Troubleshooting guide for Amazon EKS monitoring module¶
Depending on your setup, you might face a few errors. If you encounter an error not listed here, please open an issue in the issues section
These guide applies to the eks-monitoring Terraform module
Cluster authentication issue¶
Error message¶
╷
│ Error: cluster-secretstore-sm failed to create kubernetes rest client for update of resource: Get "https://FINGERPRINT.gr7.us-east-1.eks.amazonaws.com/api?timeout=32s": dial tcp: lookup F867DE6CE883F9595FC8A73D84FB9F83.gr7.us-east-1.eks.amazonaws.com on 192.168.4.1:53: no such host
│
│ with module.eks_monitoring.module.external_secrets[0].kubectl_manifest.cluster_secretstore,
│ on ../../modules/eks-monitoring/add-ons/external-secrets/main.tf line 59, in resource "kubectl_manifest" "cluster_secretstore":
│ 59: resource "kubectl_manifest" "cluster_secretstore" {
│
╵
╷
│ Error: grafana-operator/external-secrets-sm failed to create kubernetes rest client for update of resource: Get "https://FINGERPRINT.gr7.us-east-1.eks.amazonaws.com/api?timeout=32s": dial tcp: lookup F867DE6CE883F9595FC8A73D84FB9F83.gr7.us-east-1.eks.amazonaws.com on 192.168.4.1:53: no such host
│
│ with module.eks_monitoring.module.external_secrets[0].kubectl_manifest.secret,
│ on ../../modules/eks-monitoring/add-ons/external-secrets/main.tf line 89, in resource "kubectl_manifest" "secret":
│ 89: resource "kubectl_manifest" "secret" {
Resolution¶
To provision the eks-monitoring
module, the environment where you are running
Terraform apply needs to be authenticated against your cluster and be your
current context. To verify, you can run a single kubectl get nodes
command
to ensure you are using the correct Amazon EKS cluster.
To login agains the correct cluster, run:
aws eks update-kubeconfig --name <cluster name> --region <aws region>
Missing Grafana dashboards¶
Terraform apply can run without apparent errors and your Grafana workspace
won't present any dashboards.
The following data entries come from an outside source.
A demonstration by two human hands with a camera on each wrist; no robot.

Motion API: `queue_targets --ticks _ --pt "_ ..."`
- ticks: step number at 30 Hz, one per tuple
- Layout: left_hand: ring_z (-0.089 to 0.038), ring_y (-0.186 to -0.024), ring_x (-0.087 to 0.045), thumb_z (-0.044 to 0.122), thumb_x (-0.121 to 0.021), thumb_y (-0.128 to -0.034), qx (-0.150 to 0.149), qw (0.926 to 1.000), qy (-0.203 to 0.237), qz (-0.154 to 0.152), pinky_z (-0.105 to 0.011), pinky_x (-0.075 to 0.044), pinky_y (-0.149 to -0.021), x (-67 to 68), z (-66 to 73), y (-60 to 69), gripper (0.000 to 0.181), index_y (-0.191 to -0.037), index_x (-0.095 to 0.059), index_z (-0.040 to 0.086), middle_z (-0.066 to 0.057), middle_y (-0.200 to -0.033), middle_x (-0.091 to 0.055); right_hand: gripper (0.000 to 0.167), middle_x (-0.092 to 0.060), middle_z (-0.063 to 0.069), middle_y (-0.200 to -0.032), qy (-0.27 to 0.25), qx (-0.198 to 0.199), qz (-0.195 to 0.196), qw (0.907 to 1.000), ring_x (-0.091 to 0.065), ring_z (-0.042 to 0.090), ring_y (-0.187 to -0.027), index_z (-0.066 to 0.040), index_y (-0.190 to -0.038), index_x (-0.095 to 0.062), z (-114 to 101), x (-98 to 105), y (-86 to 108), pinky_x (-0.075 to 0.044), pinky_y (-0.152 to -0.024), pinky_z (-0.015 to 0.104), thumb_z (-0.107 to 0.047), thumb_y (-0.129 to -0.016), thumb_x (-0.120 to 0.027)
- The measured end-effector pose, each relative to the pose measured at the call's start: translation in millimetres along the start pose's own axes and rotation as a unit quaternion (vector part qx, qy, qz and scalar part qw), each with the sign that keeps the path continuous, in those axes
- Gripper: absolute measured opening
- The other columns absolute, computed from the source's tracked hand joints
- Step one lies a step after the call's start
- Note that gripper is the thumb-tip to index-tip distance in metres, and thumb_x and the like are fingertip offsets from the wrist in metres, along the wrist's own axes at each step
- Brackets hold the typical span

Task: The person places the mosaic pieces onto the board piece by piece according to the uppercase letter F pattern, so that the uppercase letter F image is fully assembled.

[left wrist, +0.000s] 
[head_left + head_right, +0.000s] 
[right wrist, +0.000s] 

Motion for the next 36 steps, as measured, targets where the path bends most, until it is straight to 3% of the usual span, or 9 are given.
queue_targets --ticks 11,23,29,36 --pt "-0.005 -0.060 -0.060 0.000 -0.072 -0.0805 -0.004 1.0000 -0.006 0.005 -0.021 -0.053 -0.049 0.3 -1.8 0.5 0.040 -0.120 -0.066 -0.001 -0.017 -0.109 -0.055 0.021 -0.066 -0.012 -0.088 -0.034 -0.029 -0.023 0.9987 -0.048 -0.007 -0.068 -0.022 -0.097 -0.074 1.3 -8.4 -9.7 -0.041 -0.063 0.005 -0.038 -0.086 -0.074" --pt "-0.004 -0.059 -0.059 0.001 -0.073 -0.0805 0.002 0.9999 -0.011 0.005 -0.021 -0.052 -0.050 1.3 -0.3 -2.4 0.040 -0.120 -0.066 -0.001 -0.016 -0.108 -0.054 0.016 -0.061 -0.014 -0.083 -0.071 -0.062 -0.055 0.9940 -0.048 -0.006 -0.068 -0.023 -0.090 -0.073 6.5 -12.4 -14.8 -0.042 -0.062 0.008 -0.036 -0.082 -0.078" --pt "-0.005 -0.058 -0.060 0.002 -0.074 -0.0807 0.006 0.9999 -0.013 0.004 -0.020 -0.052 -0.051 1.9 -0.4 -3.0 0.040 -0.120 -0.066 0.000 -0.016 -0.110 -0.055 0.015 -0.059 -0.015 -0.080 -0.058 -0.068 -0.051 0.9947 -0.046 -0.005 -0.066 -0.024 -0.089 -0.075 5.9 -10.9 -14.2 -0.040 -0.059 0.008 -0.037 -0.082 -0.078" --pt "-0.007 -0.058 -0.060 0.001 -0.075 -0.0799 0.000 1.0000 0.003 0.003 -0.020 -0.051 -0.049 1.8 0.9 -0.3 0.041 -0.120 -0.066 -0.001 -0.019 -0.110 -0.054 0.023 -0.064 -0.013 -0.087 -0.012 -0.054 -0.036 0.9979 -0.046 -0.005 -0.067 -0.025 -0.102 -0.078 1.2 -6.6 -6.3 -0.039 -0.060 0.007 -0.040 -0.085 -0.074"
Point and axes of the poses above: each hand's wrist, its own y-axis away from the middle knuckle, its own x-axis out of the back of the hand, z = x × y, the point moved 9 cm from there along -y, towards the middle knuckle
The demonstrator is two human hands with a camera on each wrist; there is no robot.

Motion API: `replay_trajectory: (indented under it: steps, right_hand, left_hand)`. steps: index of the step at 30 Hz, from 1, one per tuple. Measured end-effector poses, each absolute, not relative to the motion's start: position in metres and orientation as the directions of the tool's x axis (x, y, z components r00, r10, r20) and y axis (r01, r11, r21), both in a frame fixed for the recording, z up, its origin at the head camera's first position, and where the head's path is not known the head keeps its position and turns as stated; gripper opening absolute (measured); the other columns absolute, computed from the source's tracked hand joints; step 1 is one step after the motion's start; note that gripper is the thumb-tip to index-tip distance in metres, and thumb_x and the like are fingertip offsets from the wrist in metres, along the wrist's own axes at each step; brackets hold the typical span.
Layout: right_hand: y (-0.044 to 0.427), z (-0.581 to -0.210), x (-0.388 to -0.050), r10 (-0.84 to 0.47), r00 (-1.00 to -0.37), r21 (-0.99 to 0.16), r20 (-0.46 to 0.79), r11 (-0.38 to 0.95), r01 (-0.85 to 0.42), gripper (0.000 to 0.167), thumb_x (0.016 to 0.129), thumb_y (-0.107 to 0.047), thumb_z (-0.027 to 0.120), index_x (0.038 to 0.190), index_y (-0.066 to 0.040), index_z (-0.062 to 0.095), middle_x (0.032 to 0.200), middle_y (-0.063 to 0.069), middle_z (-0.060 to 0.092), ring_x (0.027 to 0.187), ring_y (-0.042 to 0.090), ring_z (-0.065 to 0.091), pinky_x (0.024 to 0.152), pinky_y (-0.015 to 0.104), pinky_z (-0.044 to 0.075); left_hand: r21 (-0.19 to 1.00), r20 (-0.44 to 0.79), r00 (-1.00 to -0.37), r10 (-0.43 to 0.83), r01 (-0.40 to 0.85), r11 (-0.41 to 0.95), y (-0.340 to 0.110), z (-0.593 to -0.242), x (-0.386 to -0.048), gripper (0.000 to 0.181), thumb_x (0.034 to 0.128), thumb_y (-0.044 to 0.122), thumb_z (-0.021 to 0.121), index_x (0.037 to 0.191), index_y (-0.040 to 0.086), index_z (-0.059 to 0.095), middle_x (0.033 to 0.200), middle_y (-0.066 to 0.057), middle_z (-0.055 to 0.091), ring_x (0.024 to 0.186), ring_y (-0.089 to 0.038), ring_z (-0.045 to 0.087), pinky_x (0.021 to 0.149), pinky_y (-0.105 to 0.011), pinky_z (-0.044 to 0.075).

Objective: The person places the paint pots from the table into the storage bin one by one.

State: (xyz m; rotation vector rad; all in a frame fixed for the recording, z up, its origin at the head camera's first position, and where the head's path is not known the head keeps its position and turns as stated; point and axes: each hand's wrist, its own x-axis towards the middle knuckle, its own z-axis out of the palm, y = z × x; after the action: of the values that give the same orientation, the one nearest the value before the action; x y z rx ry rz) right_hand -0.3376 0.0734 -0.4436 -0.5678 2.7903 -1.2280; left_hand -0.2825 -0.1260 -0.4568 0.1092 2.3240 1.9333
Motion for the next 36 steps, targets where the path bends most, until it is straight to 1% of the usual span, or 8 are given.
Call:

Many situations could lead to this as described
below. The best place to start would be checking the logs of grafana-operator
,
external-secrets
and flux-system
pods.
Wrong Grafana workspace¶
It might happen that you provide the wrong Grafana workspace. One way to verify this is to run the following command:
kubectl describe grafanas external-grafana -n grafana-operator
You should see an output similar to this (truncated for brevity). Validate that you have the correct URL. If that's the case, re-running Terraform with the correct workspace ID, API key should fix this issue.
...
Spec:
External:
API Key:
Key: GF_SECURITY_ADMIN_APIKEY
Name: grafana-admin-credentials
URL: https://g-workspaceid.grafana-workspace.eu-central-1.amazonaws.com
Status:
Admin URL: https://g-workspaceid.grafana-workspace.eu-central-1.amazonaws.com
Dashboards:
grafana-operator/apiserver-troubleshooting-grafanadashboard/V3y_Zcb7k
grafana-operator/apiserver-basic-grafanadashboard/R6abPf9Zz
grafana-operator/java-grafanadashboard/m9mHfAy7ks
grafana-operator/grafana-dashboards-adothealth/reshmanat
grafana-operator/apiserver-advanced-grafanadashboard/09ec8aa1e996d6ffcd6817bbaff4db1b
grafana-operator/nginx-grafanadashboard/nginx
grafana-operator/kubelet-grafanadashboard/3138fa155d5915769fbded898ac09fd9
grafana-operator/cluster-grafanadashboard/efa86fd1d0c121a26444b636a3f509a8
grafana-operator/workloads-grafanadashboard/a164a7f0339f99e89cea5cb47e9be617
grafana-operator/grafana-dashboards-kubeproxy/632e265de029684c40b21cb76bca4f94
grafana-operator/nodes-grafanadashboard/200ac8fdbfbb74b39aff88118e4d1c2c
grafana-operator/node-exporter-grafanadashboard/v8yDYJqnz
grafana-operator/namespace-workloads-grafanadashboard/a87fb0d919ec0ea5f6543124e16c42a5
Grafana API key expired¶
Check on the logs on your grafana operator pod using the below command :
kubectl get pods -n grafana-operator
Output:
NAME READY STATUS RESTARTS AGE
grafana-operator-866d4446bb-nqq5c 1/1 Running 0 3h17m
kubectl logs grafana-operator-866d4446bb-nqq5c -n grafana-operator
Output:
1.6857285045556655e+09 ERROR error reconciling datasource {"controller": "grafanadatasource", "controllerGroup": "grafana.integreatly.org", "controllerKind": "GrafanaDatasource", "GrafanaDatasource": {"name":"grafanadatasource-sample-amp","namespace":"grafana-operator"}, "namespace": "grafana-operator", "name": "grafanadatasource-sample-amp", "reconcileID": "72cfd60c-a255-44a1-bfbd-88b0cbc4f90c", "datasource": "grafanadatasource-sample-amp", "grafana": "external-grafana", "error": "status: 401, body: {\"message\":\"Expired API key\"}\n"}
github.com/grafana-operator/grafana-operator/controllers.(*GrafanaDatasourceReconciler).Reconcile
If you observe, the the above grafana-api-key error
in the logs,
your grafana API key is expired.
Please use the operational procedure to update your grafana-api-key
:
-
Create a new Grafana API key, you can use this step and make sure the API key duration is not too short.
-
Run Terraform with the new API key. Terraform will modify the AWS SSM Parameter used by
externalsecret
. -
If the issue persists, you can force the synchronization by deleting the
externalsecret
Kubernetes object.
kubectl delete externalsecret/external-secrets-sm -n grafana-operator
Git repository errors¶
Flux is responsible to regularly pull and synchronize dashboards and artifacts into your EKS cluster. It might happen that its state gets corrupted.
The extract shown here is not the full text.